Competing Interests: MK, CK, IRS, MTS, and JCJ are compensated by NRx Pharmaceuticals, Inc. Lavin Statistical Associates is paid of independent statistical analysis by NRx Pharmaceuticals, Inc.
Introduction
Clinician-administered rating scales are a universal endpoint required
by regulators around the world for ascertainment of primary endpoint in
psychiatric clinical trials. Signal detection in multi-site trials
requires strong inter-rater reliability on these instruments; poor
inter-rater reliability is associated with increased error variance,
reduced study power2 and, ultimately, failed trials.
Poor inter-rater reliability, or unreliability, in psychometric rating
scales has many sources, including a lack of adherence to structured and
semi-structured interviews, rater scoring differences, and inconsistent
interview duration.3 Williams & Koback correctly
state “The importance of reliability of assessments in a clinical trial
cannot be overestimated. Without good interrater agreement the chances
of detecting a difference in effect between drug and placebo are
significantly reduced.”4 Commonly used methods for
establishing and maintaining strong inter-rater reliability include
site-rater training, external evaluation and monitoring of site-raters,
and centralized rating.
Monitoring of endpoint ascertainment in clinical trials is routinely
outsourced to Clinical Research Organizations (CROs) and to central
laboratories. While psychometric assessments are often monitored by
specialized CROs, this may not always be the best choice for a clinical
trial. The unique rigor required to ensure valid and reliable clinical
scale ratings means CROs must employ enough expert psychometricians who
are familiar both with the rating instruments and the unique aspects of
the disease and drug being studied. CRO raters must review site
assessments within a day of completion to ensure rater quality and
accuracy and provide remediation in a timely manner, if needed. Since
personnel turnover at CROs may be as high as 20% per
year5, outsourcing the day-to-day management of highly
nuanced psychometric ratings becomes impractical when there is turnover
and inter-rater variation among the “master raters.”

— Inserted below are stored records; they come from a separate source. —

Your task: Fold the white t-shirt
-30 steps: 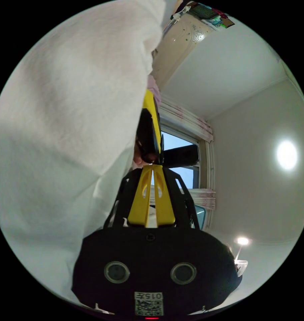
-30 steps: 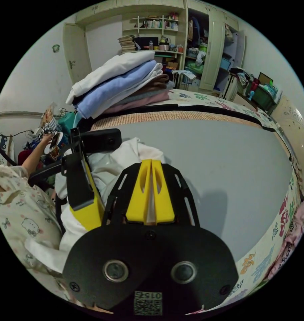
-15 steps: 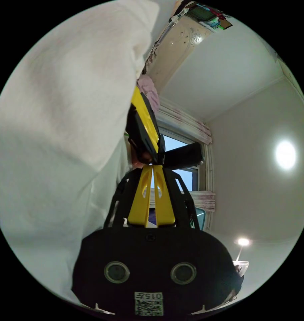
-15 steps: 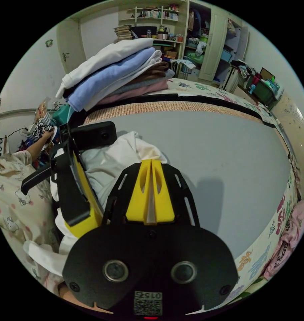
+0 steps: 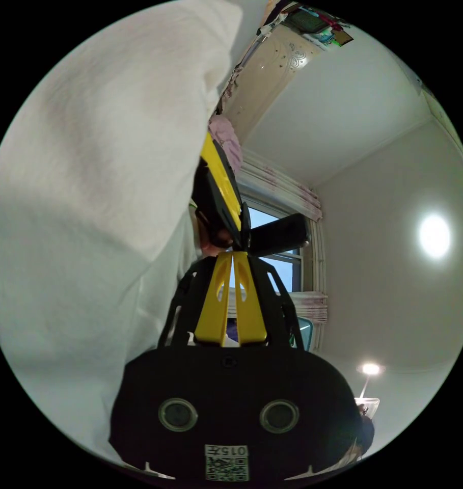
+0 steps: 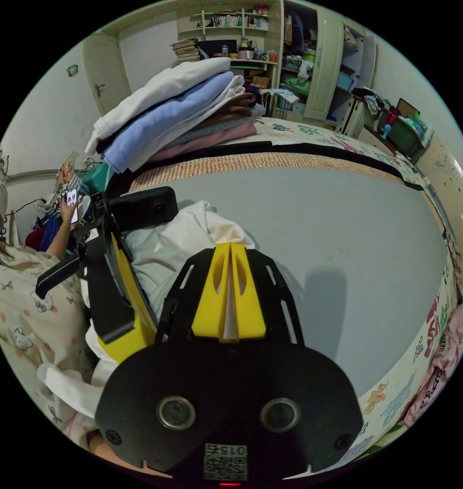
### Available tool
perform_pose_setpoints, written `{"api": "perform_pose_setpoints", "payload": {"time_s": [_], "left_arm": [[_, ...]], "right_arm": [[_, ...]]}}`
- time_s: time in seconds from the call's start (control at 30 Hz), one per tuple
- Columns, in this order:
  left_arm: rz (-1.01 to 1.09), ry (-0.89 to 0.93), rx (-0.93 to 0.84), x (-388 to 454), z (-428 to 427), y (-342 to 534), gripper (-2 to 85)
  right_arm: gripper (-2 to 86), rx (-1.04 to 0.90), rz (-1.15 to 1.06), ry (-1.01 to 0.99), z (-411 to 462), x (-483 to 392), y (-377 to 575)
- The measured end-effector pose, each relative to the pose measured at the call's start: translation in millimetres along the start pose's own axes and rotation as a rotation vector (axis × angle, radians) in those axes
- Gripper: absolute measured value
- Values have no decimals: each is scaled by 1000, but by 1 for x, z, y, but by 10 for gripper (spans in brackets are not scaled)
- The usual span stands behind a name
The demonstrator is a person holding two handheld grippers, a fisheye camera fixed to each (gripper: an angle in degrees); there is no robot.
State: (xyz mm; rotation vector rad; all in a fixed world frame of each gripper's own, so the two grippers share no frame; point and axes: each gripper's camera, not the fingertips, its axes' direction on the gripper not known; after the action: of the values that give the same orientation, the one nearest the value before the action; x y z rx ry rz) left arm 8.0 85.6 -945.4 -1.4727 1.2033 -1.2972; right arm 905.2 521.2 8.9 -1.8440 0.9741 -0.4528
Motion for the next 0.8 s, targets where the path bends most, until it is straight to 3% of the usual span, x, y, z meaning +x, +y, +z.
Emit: {"api": "perform_pose_setpoints", "payload": {"time_s": [0.8], "left_arm": [[-3, 1, 2, 17, 1, 43, -9]], "right_arm": [[-10, -5, 10, -13, 3, 6, 18]]}}
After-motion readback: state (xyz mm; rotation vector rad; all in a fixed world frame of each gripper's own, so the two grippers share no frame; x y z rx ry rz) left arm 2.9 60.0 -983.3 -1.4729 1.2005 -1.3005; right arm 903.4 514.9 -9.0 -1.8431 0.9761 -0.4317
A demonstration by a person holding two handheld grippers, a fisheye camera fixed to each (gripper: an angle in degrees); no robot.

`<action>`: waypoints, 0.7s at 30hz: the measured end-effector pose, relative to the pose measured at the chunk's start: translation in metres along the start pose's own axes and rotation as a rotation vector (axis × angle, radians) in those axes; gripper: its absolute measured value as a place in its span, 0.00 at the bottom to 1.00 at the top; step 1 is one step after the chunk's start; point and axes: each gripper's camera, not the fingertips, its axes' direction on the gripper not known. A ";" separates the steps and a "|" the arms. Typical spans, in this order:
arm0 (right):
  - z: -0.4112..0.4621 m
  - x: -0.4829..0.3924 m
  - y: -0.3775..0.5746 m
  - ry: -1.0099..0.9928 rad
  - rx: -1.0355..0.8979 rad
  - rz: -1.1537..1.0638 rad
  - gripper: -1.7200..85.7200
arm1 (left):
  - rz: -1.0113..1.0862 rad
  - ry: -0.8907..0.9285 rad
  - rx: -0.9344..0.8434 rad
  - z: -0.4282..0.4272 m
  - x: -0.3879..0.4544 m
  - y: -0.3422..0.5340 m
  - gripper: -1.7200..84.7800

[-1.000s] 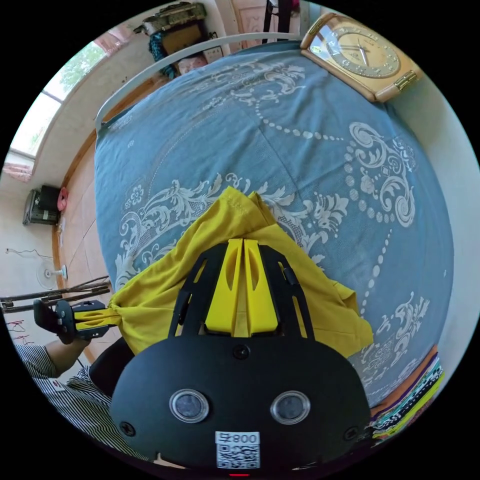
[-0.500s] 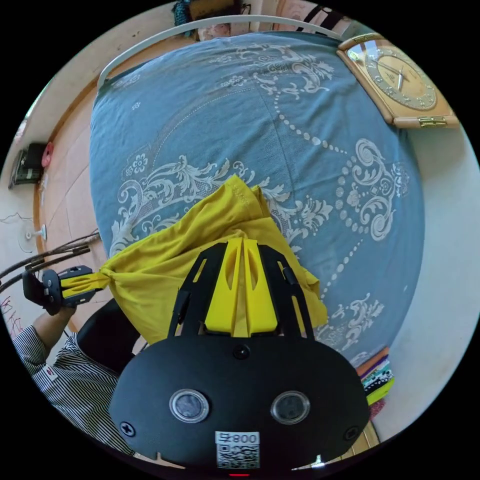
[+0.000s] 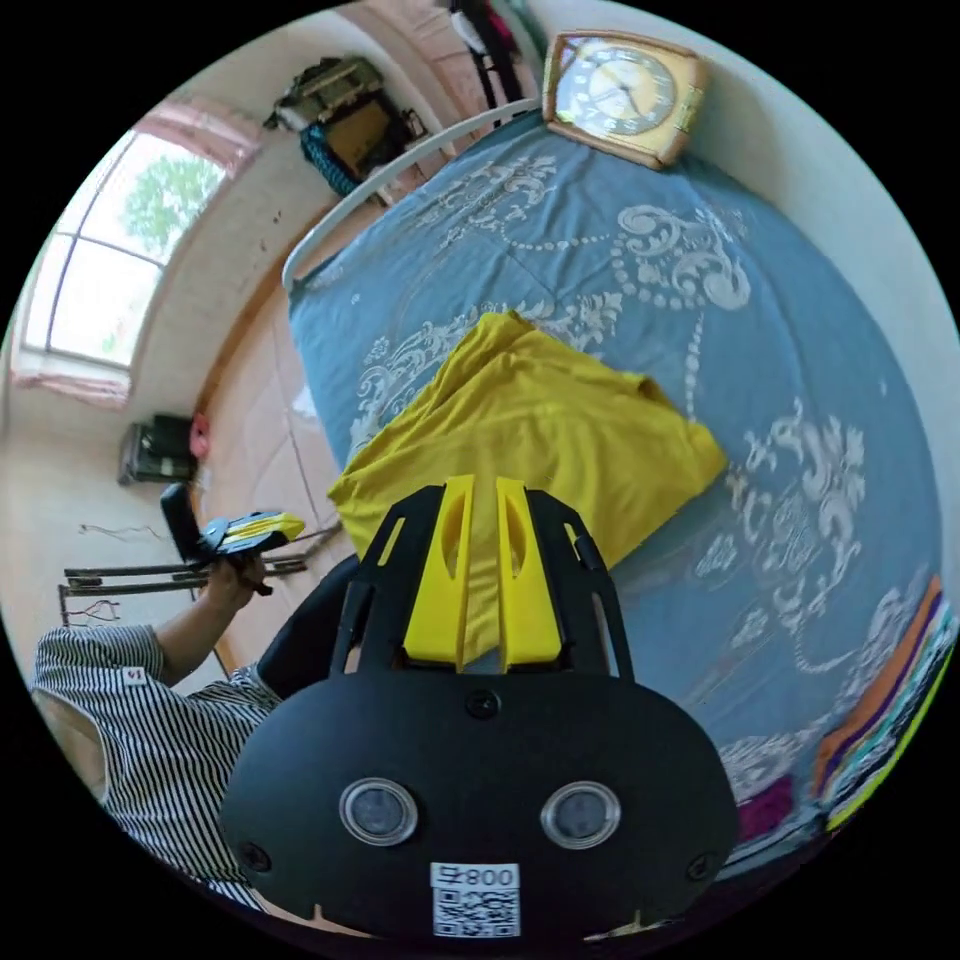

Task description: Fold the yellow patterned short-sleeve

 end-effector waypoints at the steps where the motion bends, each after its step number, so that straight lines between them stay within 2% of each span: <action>1: 0.016 0.015 0.047 -0.049 0.016 0.060 0.08 | -0.015 0.020 -0.022 0.003 -0.003 0.003 0.03; 6: 0.109 0.060 0.222 -0.327 0.064 0.314 0.09 | -0.044 0.107 -0.082 0.016 -0.010 0.010 0.04; 10: 0.190 0.071 0.323 -0.488 0.092 0.434 0.09 | 0.095 0.165 -0.191 0.043 0.017 0.000 0.05; 13: 0.237 0.069 0.360 -0.519 0.090 0.449 0.09 | 0.180 0.202 -0.291 0.074 0.038 -0.006 0.05; 17: 0.291 0.074 0.395 -0.595 0.111 0.492 0.10 | 0.191 0.270 -0.409 0.110 0.048 -0.009 0.05; 21: 0.354 0.078 0.430 -0.677 0.118 0.530 0.11 | 0.190 0.277 -0.422 0.117 0.043 -0.006 0.05</action>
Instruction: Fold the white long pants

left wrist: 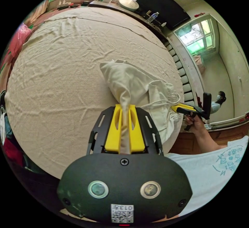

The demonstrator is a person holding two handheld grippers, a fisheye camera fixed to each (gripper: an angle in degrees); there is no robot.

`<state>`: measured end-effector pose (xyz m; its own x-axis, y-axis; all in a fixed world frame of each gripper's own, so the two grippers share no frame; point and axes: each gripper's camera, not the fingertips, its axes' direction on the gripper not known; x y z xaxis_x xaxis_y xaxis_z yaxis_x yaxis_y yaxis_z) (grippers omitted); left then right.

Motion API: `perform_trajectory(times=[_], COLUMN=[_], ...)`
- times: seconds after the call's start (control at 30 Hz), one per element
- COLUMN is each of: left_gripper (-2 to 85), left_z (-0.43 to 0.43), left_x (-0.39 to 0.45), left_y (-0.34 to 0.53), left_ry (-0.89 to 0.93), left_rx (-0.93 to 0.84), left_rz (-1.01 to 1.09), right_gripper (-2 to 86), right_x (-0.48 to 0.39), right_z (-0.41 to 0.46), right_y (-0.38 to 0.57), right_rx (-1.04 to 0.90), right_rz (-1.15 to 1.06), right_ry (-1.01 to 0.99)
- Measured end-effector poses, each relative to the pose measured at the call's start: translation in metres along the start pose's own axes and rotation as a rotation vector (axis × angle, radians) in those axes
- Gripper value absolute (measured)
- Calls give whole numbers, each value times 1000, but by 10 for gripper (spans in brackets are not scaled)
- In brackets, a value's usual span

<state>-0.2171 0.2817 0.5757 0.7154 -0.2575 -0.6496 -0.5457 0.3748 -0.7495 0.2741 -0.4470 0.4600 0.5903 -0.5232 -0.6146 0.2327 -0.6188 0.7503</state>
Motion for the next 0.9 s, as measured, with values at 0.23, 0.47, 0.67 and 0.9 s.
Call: perform_trajectory(times=[0.23,0.47,0.67,0.9], left_gripper=[28,28,29,31], left_z=[-65,-157,-263,-322], left_x=[2,-67,-152,-292], left_y=[29,45,41,13], left_ry=[66,26,-177,-371], left_rx=[184,446,717,868], left_rz=[21,-37,-51,-159], right_gripper=[73,73,75,75], right_x=[-77,-151,-283,-439], right_z=[39,127,225,422], right_y=[9,-62,-151,-263], right_rx=[100,130,250,234], right_rz=[-317,-532,-797,-1075], right_ry=[170,208,327,484])
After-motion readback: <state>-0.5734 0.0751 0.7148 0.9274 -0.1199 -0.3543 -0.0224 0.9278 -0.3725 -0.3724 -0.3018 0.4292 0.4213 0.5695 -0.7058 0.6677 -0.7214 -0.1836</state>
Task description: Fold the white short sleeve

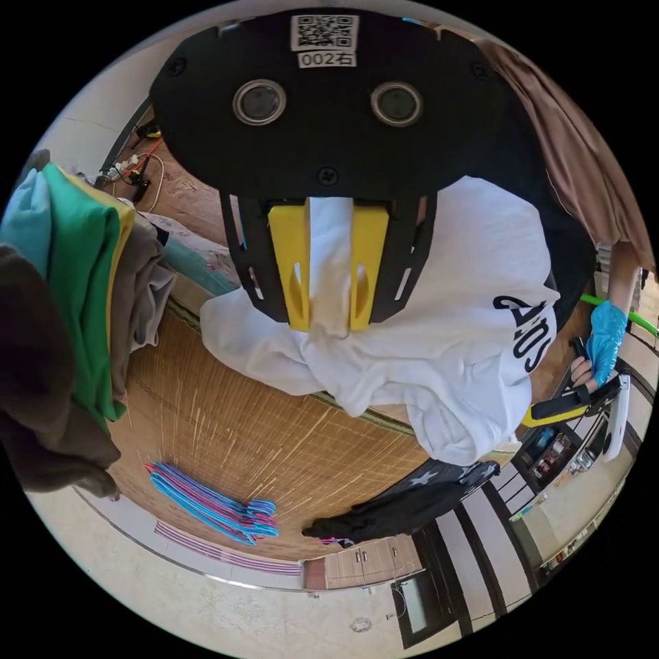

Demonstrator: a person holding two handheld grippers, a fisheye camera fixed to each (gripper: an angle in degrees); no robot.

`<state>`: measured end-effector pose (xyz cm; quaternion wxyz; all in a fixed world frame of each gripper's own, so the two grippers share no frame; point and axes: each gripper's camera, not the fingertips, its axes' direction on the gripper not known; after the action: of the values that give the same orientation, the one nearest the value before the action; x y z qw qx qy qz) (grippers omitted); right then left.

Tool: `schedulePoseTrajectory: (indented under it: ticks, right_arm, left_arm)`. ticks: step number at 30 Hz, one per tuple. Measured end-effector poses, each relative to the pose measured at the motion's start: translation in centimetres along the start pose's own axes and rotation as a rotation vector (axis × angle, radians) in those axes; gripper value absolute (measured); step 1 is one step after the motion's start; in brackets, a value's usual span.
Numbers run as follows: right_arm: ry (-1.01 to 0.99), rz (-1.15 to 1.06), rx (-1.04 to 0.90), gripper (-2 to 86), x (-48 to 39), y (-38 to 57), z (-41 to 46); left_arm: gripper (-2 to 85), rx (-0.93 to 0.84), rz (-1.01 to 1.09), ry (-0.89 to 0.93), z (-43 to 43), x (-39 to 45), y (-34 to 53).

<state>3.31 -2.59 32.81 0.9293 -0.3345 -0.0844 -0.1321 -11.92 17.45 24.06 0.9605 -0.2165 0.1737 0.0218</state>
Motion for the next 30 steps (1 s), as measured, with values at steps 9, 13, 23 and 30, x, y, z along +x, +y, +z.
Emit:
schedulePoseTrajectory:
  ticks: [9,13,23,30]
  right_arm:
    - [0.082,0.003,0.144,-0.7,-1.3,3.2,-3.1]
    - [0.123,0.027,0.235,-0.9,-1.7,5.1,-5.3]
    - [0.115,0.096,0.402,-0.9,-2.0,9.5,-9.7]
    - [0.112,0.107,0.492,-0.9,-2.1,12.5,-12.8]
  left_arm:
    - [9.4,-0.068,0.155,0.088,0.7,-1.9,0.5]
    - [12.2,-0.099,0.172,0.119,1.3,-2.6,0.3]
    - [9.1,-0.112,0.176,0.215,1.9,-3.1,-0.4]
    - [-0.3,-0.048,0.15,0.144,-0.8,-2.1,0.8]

The Sponsor Rating Monitoring System (SRMS) was developed as a
pre-defined, protocol-specific, data-driven method to optimize
psychometric training, data validity and reliability in the context of a
clinical trial of a novel antidepressant targeting bipolar depression
with suicidality. In this system, the Sponsor employs expert raters with
extensive experience in conducting, analyzing, and training others in
the rating scales used to ascertain primary and secondary endpoints. In
SRMS, these master raters help the clinical operations team select
suitable clinical trial sites, document site rater qualifications,
oversee rater training and qualification, and confirm that all data
management conforms to the Study Protocol and GDP & GCP guidelines.
Most importantly, the Sponsor “master raters” review psychometric
assessments within 24 to 48 hours and provide corrective feedback, as
needed. This approach further allows for referral of an aberrant rating
to an adjudicating rater in real time, prior to data unblinding. The
centralized SRMS model does not transfer regulatory obligations to an
outside CRO or engage multiple data quality systems, which minimizes
oversight and subsequent audit responsibilities.
We examined the Inter-rater Reliability (IRR), i.e., the concordance
between site raters and Sponsor “master raters” on MADRS scores on
patients participating in the Phase 2b/3 clinical trial “NRX101 for
Suicidal Treatment Resistant Bipolar Depression” (ClinicalTrials.gov
Identifier: NCT03395392) to assess the potential efficacy of the SRMS.